OPINION

The UFS rugby brawl had nothing to do with race

Gerdus Stolp says the pitch invasion and the disruption of the game was aimed at provoking a violent reaction

On Monday 22 February, there was a violent clash between (mostly white) rugby players and supporters and (exclusively black) students and workers (protesters). I am a white Afrikaans man. I grew up getting in fights, never with sticks, knives etc. but fists happened often when boys or young men disagreed. I am not condoning violence, but it is a fact that for a lot of young men fists are an appropriate way to handle conflict. Let’s also not forget the covert punches in the scrum. Rugby is an aggressive, “violent” testosterone driven game.

The protest mentality in South Africa is to be violent without being violent. Protesters provoke by being physically in places where they are not allowed and not responding to commands to leave or back away. When they are then physically removed, they are the “victims” of violence.

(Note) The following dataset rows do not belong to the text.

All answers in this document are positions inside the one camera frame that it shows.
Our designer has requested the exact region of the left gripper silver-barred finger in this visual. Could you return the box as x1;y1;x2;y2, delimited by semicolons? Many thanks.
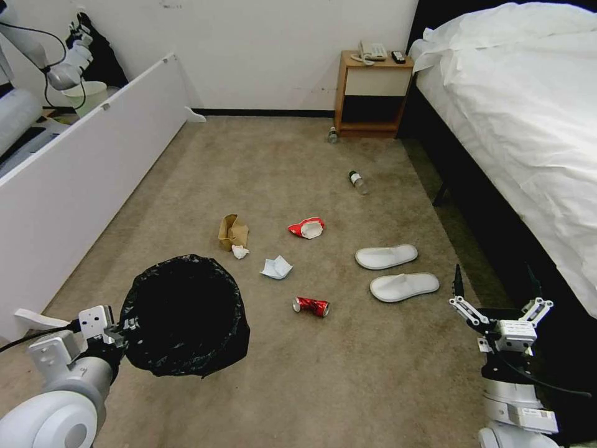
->
103;320;139;347

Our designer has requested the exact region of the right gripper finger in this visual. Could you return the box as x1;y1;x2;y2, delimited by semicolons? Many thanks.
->
448;264;491;330
520;264;555;324

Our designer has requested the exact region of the trash bin with black bag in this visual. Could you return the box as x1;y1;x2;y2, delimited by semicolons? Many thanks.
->
116;253;251;379

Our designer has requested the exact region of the pale green bin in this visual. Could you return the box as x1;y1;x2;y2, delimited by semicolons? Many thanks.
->
61;81;109;119

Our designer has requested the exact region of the white slipper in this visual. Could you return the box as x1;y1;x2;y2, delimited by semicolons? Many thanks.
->
354;243;419;271
369;273;441;302

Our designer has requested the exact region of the brown paper bag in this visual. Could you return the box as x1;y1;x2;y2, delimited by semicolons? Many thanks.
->
218;214;251;252

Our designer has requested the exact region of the crushed red can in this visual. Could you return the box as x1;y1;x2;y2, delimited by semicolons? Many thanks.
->
292;296;331;318

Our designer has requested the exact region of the white partition board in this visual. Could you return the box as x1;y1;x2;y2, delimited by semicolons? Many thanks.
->
0;52;190;342

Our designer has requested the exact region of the clear bottle with green label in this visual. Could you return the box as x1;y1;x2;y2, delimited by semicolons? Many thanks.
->
347;170;369;195

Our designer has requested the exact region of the white and blue paper wrapper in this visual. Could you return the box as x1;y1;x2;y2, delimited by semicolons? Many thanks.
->
259;254;294;281

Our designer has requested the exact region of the red snack packet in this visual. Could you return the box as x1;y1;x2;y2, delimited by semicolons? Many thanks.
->
287;216;326;241

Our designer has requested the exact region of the white bed duvet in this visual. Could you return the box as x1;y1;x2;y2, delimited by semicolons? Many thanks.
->
409;0;597;323

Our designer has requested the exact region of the white rolled cushion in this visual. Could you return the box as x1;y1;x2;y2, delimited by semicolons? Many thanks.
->
0;87;44;157

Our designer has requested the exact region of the wooden nightstand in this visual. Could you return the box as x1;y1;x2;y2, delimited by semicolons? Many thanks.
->
333;50;415;139

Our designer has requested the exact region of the black hanging cloth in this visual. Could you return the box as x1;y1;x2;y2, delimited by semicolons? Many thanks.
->
76;12;129;88

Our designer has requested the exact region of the white telephone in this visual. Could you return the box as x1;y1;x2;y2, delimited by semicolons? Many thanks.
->
350;40;388;66

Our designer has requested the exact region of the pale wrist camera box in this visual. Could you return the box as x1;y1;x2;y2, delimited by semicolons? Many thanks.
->
495;319;537;352
78;304;116;340

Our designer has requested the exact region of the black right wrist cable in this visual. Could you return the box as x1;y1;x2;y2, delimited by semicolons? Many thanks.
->
494;347;592;398

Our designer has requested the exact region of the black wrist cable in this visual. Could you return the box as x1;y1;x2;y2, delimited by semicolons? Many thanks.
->
0;325;80;353
494;347;592;398

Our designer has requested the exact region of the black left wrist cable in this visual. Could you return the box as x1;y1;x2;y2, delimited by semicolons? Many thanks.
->
0;325;80;353

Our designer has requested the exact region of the black bed frame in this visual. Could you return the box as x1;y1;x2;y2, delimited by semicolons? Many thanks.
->
397;0;597;435

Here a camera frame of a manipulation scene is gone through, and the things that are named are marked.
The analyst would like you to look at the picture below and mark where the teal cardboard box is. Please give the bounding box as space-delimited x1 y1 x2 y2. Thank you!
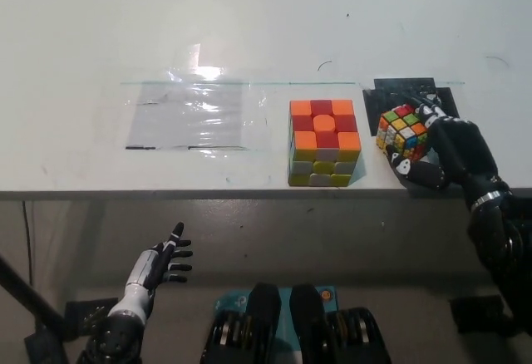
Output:
214 287 337 342

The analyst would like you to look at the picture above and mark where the black tape patch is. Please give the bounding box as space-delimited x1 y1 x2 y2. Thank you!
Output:
362 77 462 136

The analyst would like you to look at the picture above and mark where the clear plastic sheet over paper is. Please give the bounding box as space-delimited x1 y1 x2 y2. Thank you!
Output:
120 42 270 153

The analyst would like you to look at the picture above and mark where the large orange red puzzle cube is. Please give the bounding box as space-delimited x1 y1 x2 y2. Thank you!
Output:
286 98 362 189

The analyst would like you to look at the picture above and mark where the robot legs and base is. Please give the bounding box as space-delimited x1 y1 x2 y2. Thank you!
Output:
201 283 392 364

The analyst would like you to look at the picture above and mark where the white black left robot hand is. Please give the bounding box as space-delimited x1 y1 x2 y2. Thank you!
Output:
124 221 195 295

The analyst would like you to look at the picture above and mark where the black slanted stand leg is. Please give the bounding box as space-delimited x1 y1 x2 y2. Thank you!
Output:
0 253 71 364

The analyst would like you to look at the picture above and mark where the thin black cable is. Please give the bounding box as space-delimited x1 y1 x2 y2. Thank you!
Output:
21 200 36 288

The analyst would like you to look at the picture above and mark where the small studded multicolour puzzle cube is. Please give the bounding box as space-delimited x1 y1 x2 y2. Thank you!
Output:
376 105 431 162

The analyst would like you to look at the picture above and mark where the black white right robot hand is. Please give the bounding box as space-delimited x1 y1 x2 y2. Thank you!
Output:
384 97 513 212

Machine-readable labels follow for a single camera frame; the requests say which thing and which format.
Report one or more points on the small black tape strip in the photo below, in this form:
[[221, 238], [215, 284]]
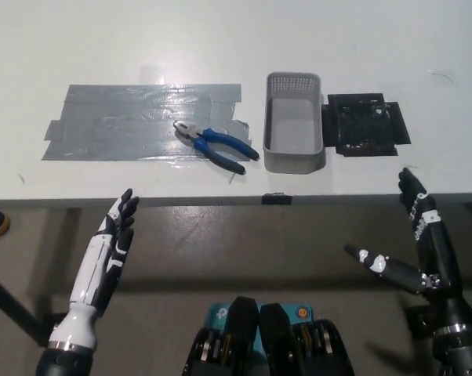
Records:
[[276, 199]]

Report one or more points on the grey duct tape patch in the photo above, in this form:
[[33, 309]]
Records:
[[114, 125]]

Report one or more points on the grey plastic basket container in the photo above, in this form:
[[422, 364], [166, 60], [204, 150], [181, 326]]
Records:
[[291, 160]]

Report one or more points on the teal cardboard box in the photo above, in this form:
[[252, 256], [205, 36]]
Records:
[[219, 311]]

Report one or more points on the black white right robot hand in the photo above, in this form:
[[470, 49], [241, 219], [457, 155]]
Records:
[[440, 266]]

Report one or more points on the black metal table leg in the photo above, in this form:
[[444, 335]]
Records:
[[12, 309]]

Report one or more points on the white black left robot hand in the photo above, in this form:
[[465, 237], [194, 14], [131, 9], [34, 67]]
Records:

I am not going to go into a debate about the relative importance of a rugby match vs the protesters demands. There can be no debate, rugby is just a game after all. The issue is about rights and when some rights are seen as only applying sometimes, we are on a slippery slope.

People have a right to congregate, protest, sing songs etc. I have a right to swing my fist. My right ends exactly where your face starts.

Does a university have the right to stage a rugby match on its property? Surely it does. Do students have a right to attend said match and support their team? Surely they do. Do protesters have a right to stop said match? Surely they do not. So the protesters were infringing on the rights of both the university and the spectators.

The proper course of action would have been to get campus security or the police to remove the protesters. Had that happened, the protesters would have complained about police brutality. What does outsourcing – which had been and is being discussed – have to do with rugby playing students?

Marching onto the field and disrupting the game was purely provoking violence by thumbing noses and saying “What are you going to do about it?” Well, the protesters found out what the fans were going to do about it.

One protester said in an interview after the fracas that five men came to them saying that they should leave and that more people would come. “Let them come” was the reply. Then they came and everyone was shocked.

Anyone reading this is by now very angry with me, calling me the worst kind of violent racist and chanting “black lives matter”.

I have two responses to that. Firstly, if the UFS hockey team (mostly white) had done what the protesters did – they would have been protesting that rugby gets more funding - exactly the same thing would have happened. Race had nothing to do with it. Their protest would at least have been relevant to rugby.

Secondly, just to see who is racist, me or the reader, I would like to sketch the following scenario. There is a soccer game between UFS and NMBU. 50 White protesters take to the field, after forcing their way into the grounds and assaulting a young black woman in the process, then stopping the game to protest against high electricity tariffs. Again, this would have nothing to do with the game or the spectators.

I will speculate that, if police and security did nothing to quickly resolve the situation, the soccer fans (mostly black) would themselves violently evict the protesters from the stadium. I will further speculate that this too would be considered a racist encounter. I will further suggest that it would be the white protesters who would be condemned as the racists for provoking peaceful black soccer supporters who have nothing to do with their demands/grievances.

In my opinion, racism is treating one race as inferior to another purely by virtue of race, not actions. Calling the UFS incident racist holds white spectators to a higher standard than black protesters thereby implying black inferiority. That in itself is racist.